When Green moves in to Hofmann House it will be the first time she has lived apart from her family in Fall City. A graduate of Mount Si High School, she creates lifelike portraits and other pencil drawings and hopes to go to college and work as a graphic artist or interior designer.
Green has lived with schizoaffective disorder since she was 12. But the paranoid thoughts that once told her TV personalities were reading her mind have gone away, and her depression is controlled with medication.

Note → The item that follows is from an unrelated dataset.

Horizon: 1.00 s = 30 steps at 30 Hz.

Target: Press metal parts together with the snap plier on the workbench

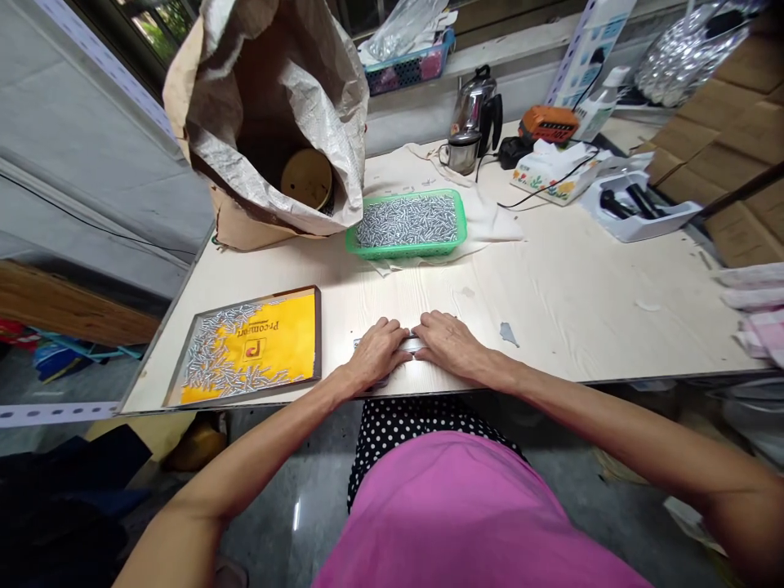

Sheri Boger, 42, didn't realize until four years ago that schizophrenia was the reason she had trouble maintaining jobs and relationships. After too many nights when only a homeless shelter or a friend's couch kept her off the streets, she's eager to move into her new home.
Boger doesn't feel ready to make long-term plans about work or school until she completes NAMI's "peer-to-peer" course on coping with mental illness.
"I don't know if it will change me too much, but I'm willing to try," she says, "because I know I'm not perfect."
NAMI founder and longtime director Eleanor Owen, who oversaw creation of Hofmann House for Men, will teach the women how to make curtains for their windows and closets. In the coming months, they will landscape the property and build fences and a shed.
Growth through work
Seed money for the house came from the family of the late Catherine Hofmann, who for years lived on her own with a mental illness, mostly without adequate support.
Hofmann's late mother, Ruth, funded the men's house. Her brother Peter and his wife, Martha, helped pay for a six-bedroom house Plymouth Healing Communities maintains for former Harborview Medical Center psychiatric patients.
Erik Bjodstrup, who is recovering from paranoid schizophrenia and alcohol and drug dependence, said working on a bathroom, shed and fence at Hofmann House for Men was a turning point for him: "That made me start to think I could get going and doing and get a job."
It took the support of his housemates to help Bjodstrup, 46, reach the point where he could run his own light-construction and yard-work business: "We moved in and watched each other grow."
Says Owen: "What they did really in remodeling their home was to remodel their lives."
Now Bjodstrup is helping the Hofmann House women. As a paid worker, he's showing them basic home-repair skills. His housemate Brian Tracy is working as a volunteer.
Thanks to them, the women are starting an important new phase of their lives. "I just want to come home," Boger says of the little house in Ballard. "I'll be so happy to finally say I'm home."